De novo and somatic structural variant discovery with SVision-pro

Songbo Wang,Jiadong Lin,Peng Jia,Tun Xu,Xiujuan Li,Yuezhuangnan Liu,Dan Xu,Stephen J. Bush,Deyu Meng,Kai Ye
DOI: https://doi.org/10.1038/s41587-024-02190-7
IF: 46.9
2024-03-23
Nature Biotechnology
Abstract:Long-read-based de novo and somatic structural variant (SV) discovery remains challenging, necessitating genomic comparison between samples. We developed SVision-pro, a neural-network-based instance segmentation framework that represents genome-to-genome-level sequencing differences visually and discovers SV comparatively between genomes without any prerequisite for inference models. SVision-pro outperforms state-of-the-art approaches, in particular, the resolving of complex SVs is improved, with low Mendelian error rates, high sensitivity of low-frequency SVs and reduced false-positive rates compared with SV merging approaches.
biotechnology & applied microbiology
What problem does this paper attempt to address?
The paper primarily addresses the issue of discovering de novo and somatic structural variants (SVs) from long-read sequencing data in genomics research. Specifically: - **Challenges in detecting de novo and somatic structural variants**: De novo variants are those that appear for the first time in the offspring's genome and are not present in the parents; somatic variants are those that appear in specific tissues such as tumors. These variants are crucial for understanding the development of Mendelian diseases and cancer, but their detection remains challenging. - **Limitations of existing methods**: Current methods are mainly divided into two categories—callset-merge strategies and read-inference strategies.
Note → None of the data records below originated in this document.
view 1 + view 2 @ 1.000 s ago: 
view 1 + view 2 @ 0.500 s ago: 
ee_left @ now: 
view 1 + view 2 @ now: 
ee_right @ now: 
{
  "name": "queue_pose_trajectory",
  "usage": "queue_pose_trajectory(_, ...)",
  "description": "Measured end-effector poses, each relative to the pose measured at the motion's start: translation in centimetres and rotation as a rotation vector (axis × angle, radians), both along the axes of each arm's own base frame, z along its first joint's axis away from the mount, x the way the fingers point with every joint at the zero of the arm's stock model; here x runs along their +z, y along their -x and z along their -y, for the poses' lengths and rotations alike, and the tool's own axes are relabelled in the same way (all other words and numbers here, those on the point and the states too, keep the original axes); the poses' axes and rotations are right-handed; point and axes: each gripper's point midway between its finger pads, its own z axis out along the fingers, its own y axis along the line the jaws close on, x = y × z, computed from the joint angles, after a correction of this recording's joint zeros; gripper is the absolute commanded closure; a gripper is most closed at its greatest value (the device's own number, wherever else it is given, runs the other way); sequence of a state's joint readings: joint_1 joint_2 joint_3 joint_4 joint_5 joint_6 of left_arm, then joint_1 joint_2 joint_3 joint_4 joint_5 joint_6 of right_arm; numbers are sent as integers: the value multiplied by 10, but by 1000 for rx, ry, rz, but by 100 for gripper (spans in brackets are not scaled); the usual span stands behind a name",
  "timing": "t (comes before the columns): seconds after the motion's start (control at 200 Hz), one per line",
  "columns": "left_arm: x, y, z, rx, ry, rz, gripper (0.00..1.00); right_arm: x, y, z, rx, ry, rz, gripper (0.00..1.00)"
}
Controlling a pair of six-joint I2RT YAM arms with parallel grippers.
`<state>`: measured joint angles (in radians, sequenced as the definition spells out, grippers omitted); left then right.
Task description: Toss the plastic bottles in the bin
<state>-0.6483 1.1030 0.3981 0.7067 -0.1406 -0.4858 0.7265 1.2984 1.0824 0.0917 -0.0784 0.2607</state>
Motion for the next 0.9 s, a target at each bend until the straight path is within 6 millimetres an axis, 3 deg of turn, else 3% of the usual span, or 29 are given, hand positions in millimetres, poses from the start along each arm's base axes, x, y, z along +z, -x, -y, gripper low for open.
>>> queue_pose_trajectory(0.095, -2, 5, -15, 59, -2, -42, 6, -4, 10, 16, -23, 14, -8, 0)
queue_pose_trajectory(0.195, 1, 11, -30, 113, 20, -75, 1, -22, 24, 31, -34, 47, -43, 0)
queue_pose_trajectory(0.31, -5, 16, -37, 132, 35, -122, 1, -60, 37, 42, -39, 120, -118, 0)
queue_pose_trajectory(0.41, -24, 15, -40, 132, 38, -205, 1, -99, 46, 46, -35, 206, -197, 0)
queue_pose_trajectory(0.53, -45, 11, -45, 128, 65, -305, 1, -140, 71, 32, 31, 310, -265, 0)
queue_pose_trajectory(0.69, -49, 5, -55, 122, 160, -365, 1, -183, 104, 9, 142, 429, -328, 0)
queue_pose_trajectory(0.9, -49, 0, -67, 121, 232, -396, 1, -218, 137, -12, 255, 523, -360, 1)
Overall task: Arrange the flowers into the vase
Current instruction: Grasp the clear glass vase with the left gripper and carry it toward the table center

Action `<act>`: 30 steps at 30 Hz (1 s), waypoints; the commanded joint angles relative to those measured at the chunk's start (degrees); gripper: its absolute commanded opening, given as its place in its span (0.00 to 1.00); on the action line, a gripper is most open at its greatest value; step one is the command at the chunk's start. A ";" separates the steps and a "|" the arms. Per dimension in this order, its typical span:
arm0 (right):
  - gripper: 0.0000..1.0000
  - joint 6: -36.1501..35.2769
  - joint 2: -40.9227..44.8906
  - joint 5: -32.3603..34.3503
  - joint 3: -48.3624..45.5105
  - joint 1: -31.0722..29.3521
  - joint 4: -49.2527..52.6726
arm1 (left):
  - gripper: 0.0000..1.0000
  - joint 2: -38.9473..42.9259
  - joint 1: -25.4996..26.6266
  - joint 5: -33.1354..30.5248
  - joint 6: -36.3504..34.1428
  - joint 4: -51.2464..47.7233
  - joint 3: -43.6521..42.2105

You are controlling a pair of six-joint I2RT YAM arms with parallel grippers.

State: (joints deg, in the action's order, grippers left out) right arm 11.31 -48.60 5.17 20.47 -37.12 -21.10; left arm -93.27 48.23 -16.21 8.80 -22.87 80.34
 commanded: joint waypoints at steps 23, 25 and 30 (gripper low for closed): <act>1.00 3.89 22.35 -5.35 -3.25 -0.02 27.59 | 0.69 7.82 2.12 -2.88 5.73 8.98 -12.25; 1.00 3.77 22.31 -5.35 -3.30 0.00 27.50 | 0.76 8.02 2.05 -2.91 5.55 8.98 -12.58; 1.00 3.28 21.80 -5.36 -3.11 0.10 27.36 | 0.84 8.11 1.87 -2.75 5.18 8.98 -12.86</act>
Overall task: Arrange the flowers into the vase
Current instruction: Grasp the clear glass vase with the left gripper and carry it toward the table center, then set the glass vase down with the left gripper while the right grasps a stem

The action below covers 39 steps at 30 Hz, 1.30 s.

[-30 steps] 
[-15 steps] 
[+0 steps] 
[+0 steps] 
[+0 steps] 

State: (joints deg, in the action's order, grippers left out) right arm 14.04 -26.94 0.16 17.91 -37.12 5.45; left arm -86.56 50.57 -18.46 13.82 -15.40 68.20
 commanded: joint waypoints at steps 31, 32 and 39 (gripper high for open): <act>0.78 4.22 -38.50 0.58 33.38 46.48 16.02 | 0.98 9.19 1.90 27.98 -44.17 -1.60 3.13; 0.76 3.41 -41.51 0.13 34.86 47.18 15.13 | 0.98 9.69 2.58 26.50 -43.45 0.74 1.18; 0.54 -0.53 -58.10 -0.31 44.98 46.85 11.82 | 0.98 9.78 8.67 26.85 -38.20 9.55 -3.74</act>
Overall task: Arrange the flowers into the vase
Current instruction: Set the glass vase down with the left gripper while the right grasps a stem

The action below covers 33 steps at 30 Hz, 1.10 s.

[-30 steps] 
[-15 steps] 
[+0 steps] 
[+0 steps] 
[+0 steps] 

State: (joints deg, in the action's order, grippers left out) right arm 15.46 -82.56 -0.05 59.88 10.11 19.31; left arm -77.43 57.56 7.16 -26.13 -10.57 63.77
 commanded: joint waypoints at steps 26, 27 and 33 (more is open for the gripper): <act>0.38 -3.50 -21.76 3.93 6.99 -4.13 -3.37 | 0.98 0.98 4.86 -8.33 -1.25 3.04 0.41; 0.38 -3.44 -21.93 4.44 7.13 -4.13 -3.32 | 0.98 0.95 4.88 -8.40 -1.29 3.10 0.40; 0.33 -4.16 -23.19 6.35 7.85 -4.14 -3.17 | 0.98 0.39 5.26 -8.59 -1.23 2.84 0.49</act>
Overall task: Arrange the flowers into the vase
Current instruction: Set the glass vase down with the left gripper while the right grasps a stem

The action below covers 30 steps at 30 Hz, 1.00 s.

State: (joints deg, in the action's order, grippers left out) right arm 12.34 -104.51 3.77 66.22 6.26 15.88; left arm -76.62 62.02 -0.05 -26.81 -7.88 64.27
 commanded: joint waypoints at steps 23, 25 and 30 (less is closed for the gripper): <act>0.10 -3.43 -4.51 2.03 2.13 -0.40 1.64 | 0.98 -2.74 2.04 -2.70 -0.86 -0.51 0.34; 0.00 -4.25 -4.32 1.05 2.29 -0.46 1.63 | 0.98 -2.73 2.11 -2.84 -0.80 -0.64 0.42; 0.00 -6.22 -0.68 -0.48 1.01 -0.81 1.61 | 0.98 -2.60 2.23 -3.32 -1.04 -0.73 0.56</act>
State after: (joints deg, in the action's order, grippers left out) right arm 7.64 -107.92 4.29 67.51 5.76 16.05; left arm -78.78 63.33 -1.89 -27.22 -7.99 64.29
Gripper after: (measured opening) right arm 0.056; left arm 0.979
The former is prone to introducing false positives, while the latter can effectively detect simple structural variants (SSVs) but is inadequate in detecting complex structural variants (CSVs). - **Introduction of SVision-pro**: To address the above issues, researchers have developed a new method called SVision-pro. It is based on deep learning and uses an instance segmentation framework to compare genomic differences between different samples, thereby achieving accurate detection of de novo and somatic structural variants. - **Key features of SVision-pro**: - It employs a sequence-to-image representation module that encodes genomic features into image form, making it easier for neural networks to process. - It uses a neural network recognition module that directly identifies structural variants and their differences between samples through image instance segmentation technology. - SVision-pro can effectively detect complex structural variants and, compared to the best existing methods, excels in detection accuracy, reducing false positive rates, and improving sensitivity to low-frequency variants. In summary, this paper aims to provide a new solution—SVision-pro, to overcome the current limitations in de novo and somatic structural variant detection, enhancing the accuracy and reliability of detection.